◆ Work task ◆
For each line in the data that includes "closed", make a copy.

----- Records provided -----

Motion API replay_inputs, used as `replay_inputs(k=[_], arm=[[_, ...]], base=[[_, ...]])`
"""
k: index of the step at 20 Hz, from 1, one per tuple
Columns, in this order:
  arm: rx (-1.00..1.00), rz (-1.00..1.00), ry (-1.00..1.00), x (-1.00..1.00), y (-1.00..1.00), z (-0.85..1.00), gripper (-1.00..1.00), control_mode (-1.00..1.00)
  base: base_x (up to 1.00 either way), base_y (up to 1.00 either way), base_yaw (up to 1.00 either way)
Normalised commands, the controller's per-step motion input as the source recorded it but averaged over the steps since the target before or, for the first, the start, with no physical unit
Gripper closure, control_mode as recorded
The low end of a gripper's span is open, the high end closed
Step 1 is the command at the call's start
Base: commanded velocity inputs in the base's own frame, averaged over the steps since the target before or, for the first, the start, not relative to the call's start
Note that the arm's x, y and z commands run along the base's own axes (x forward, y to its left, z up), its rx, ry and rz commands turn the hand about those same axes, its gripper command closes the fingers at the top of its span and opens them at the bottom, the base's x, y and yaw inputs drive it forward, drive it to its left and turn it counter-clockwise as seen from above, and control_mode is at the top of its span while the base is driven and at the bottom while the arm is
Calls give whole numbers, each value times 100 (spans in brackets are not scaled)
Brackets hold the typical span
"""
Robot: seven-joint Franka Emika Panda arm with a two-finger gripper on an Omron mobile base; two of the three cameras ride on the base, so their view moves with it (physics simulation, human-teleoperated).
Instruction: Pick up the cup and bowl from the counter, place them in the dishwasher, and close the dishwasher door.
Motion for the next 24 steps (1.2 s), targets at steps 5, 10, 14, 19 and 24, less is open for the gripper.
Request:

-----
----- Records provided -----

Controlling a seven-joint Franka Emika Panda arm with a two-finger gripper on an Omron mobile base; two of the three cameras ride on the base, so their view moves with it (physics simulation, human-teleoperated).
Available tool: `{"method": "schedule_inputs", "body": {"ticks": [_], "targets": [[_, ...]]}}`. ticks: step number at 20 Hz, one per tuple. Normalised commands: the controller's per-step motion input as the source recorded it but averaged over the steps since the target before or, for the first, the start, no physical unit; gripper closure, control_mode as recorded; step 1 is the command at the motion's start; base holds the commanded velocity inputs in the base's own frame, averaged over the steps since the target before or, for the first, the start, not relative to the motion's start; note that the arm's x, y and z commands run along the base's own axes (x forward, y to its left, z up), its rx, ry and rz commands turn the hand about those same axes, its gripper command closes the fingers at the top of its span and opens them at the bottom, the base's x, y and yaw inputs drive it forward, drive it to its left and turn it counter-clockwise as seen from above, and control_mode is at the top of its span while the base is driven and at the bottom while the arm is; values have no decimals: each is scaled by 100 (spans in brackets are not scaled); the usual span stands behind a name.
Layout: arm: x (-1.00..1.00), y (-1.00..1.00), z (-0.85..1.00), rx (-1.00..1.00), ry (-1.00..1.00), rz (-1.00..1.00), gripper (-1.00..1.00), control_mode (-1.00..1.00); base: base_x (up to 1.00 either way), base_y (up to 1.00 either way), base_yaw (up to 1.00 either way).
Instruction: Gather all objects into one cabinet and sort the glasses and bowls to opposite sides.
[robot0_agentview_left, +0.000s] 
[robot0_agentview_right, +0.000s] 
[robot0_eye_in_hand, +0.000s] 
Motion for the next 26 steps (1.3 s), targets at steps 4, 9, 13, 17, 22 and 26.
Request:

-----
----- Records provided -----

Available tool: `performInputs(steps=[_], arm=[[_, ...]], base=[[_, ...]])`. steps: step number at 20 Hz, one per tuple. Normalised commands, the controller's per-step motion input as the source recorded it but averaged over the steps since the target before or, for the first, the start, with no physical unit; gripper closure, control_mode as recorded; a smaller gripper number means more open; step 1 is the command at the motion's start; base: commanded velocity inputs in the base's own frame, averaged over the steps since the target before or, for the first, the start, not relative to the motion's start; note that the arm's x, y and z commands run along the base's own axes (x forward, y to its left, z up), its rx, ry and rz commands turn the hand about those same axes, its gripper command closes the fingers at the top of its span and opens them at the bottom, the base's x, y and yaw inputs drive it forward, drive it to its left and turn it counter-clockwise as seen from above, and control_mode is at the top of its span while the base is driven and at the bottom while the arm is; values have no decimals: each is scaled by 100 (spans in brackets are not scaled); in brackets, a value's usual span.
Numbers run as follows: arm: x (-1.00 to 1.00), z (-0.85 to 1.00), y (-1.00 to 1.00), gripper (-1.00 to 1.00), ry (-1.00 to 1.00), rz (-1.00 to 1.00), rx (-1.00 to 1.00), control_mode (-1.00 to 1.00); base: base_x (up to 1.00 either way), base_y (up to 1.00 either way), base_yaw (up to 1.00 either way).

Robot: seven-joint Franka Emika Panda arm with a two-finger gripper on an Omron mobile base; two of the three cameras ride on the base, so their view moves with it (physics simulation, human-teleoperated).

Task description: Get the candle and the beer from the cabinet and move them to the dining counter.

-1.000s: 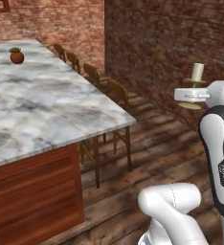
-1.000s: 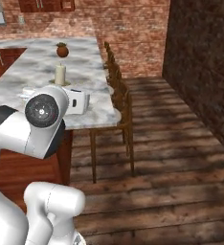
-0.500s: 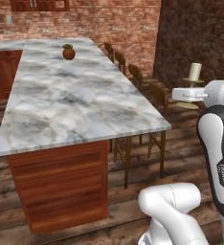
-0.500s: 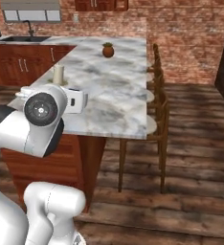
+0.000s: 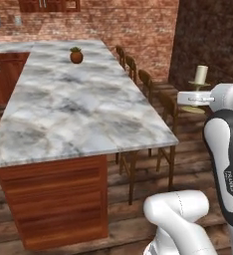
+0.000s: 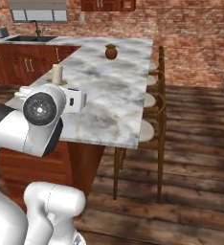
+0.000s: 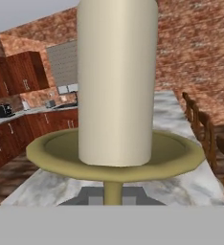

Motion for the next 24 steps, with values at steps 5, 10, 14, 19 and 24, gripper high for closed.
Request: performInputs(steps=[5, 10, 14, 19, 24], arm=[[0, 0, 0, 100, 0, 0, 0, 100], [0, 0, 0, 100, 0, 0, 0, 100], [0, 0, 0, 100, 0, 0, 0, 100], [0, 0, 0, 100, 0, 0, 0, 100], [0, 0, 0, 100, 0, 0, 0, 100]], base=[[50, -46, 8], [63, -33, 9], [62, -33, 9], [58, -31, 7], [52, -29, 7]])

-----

◆ Answer for the task ◆
The low end of a gripper's span is open, the high end closed
Motion for the next 24 steps, with values at steps 5, 10, 14, 19 and 24, gripper high for closed.

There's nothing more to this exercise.